CA&ES undergrads joined STEM students from other universities over winter break on a trip organized by the Western Growers Association.

Controlled Environment Agriculture

What is Controlled Environment Agriculture?

The term controlled environment agriculture (CEA) encompasses a variety of systems that take a technology-based approach to farming. CEA can range from simple shade structures and hoop houses through greenhouses to full indoor or vertical farms. The most advanced systems are fully automated, closed loop systems with controlled lighting, water and ventilation. CEA also encompasses common practices such as plastic film over field-grown crops, nets or shade structures and aquaponics systems that integrate fish or aquaculture with plant production.

CEA systems are designed to provide optimal growing conditions for crops and prevent disease and pest damage. In indoor systems with artificial lighting, crops may be grown hydroponically, in which roots are bathed in nutrient-dense water, or aeroponically where roots are regularly misted with water and nutrients.


Why is CEA important?

A student works with plants in Heiner Leith's class.
Students work on plants during Professor Heiner Leith’s ENH125 lab Greenhouse/Nursery Production course.
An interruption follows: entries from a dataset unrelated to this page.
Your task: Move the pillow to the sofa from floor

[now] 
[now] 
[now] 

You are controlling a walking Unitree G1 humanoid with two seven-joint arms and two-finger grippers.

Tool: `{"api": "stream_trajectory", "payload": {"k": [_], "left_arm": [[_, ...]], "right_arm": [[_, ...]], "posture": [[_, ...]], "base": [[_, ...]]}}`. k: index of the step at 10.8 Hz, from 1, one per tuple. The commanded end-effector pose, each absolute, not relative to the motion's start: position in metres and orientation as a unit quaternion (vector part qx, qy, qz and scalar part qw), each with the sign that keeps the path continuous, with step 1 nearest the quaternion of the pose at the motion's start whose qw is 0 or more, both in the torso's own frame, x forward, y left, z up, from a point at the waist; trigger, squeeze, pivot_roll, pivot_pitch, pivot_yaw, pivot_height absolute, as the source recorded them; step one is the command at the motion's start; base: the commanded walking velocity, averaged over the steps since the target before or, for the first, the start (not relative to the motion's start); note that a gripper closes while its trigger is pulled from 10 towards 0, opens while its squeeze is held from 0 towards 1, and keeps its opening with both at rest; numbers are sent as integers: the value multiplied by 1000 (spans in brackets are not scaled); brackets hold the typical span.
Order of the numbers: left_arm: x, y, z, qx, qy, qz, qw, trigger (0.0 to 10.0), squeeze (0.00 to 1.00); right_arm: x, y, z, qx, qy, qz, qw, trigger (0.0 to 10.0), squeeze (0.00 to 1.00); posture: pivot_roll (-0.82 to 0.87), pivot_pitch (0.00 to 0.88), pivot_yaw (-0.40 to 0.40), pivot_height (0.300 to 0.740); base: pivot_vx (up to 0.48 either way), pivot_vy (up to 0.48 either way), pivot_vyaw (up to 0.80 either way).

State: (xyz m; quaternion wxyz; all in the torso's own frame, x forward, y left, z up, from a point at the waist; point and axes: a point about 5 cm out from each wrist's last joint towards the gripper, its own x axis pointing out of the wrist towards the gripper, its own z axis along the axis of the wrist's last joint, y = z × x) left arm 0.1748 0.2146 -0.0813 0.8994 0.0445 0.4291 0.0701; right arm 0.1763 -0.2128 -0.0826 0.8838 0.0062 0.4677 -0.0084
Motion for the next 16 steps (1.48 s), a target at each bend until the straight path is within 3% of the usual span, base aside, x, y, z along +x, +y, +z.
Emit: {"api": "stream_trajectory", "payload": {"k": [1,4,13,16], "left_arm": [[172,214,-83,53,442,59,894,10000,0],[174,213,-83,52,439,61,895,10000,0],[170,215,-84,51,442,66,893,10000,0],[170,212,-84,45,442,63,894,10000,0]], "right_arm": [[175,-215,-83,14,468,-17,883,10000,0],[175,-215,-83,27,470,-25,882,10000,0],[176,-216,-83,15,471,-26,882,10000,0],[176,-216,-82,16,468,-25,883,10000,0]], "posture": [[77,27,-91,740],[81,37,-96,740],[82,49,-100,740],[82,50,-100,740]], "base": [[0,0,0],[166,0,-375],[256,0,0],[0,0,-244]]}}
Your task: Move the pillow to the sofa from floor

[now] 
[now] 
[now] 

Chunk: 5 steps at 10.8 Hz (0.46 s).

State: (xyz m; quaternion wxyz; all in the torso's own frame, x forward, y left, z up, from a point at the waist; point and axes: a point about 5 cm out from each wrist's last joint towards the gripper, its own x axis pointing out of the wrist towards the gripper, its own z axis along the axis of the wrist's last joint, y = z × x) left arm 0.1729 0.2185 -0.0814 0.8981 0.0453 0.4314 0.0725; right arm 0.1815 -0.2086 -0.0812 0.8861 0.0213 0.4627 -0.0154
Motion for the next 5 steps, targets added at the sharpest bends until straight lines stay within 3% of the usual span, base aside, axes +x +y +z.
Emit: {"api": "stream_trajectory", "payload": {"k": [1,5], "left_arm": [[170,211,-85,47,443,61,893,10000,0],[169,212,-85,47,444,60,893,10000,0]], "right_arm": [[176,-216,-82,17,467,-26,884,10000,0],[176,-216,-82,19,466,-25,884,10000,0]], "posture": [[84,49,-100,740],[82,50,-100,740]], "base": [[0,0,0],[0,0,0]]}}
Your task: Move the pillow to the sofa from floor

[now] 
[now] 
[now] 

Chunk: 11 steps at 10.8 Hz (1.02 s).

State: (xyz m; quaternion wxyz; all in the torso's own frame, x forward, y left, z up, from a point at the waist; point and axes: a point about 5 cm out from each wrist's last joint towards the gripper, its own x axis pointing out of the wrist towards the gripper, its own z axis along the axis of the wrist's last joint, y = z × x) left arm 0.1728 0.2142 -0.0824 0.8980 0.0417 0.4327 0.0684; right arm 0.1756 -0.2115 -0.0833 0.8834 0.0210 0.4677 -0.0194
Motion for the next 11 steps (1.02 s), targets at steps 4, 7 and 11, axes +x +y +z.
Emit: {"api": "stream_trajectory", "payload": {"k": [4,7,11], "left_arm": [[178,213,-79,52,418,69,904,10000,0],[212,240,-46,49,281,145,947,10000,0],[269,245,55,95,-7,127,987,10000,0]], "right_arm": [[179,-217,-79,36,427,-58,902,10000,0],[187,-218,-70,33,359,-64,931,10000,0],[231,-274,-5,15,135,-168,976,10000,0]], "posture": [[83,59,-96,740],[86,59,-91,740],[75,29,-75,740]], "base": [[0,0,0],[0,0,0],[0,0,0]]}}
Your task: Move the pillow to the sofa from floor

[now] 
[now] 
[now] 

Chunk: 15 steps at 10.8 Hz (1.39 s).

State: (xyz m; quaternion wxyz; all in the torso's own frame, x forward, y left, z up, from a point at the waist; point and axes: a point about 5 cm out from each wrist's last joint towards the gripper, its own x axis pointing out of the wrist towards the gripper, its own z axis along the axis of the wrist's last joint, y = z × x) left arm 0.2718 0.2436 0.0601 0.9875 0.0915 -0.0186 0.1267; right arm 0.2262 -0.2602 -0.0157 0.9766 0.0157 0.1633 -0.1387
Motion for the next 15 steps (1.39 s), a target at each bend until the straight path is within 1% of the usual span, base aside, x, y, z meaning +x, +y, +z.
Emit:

A resilient food system must include all scales and types of agriculture. As climate change has the potential to disrupt traditional agricultural production and consumers are increasingly seeking unique products, Controlled Environment Agriculture can be an important part of a robust and nutritious food supply across the globe.

CEA has the potential to produce high-quality food close to consumers, using minimal water and other inputs. Already many of the fresh tomatoes, herbs and leafy greens we enjoy are grown in controlled environments ranging from shade structures to greenhouses. And greens grown fully under lights in enclosed indoor systems are increasingly available for the marketplace.

Looking ahead, CEA is likely to be an important addition to more traditional outdoor growing systems. CEA can minimize inputs such as water, nutrients and chemicals, while also reducing the potential for food borne pathogens, as well as save on labor costs. CEA systems can also be placed in urban areas not suitable for traditional agriculture, bringing food production closer to consumers and making use of existing space.

The UC Davis connection

UC Davis faculty, staff and student researchers are partnering with CEA companies, equipment suppliers, start-ups and others to facilitate CEA development for a sustainable future. Faculty across the college focus on aspects of CEA ranging from reducing energy use in indoor systems to breeding crops specifically for CEA. In addition, many longstanding research programs and faculty members across departments are poised to contribute to the future of CEA.

Teaching also is critical. As the industry grows, so does the need for talent. UC Davis has invested in a teaching facility allowing students to gain hands-on experience to prepare them for jobs in this growing industry.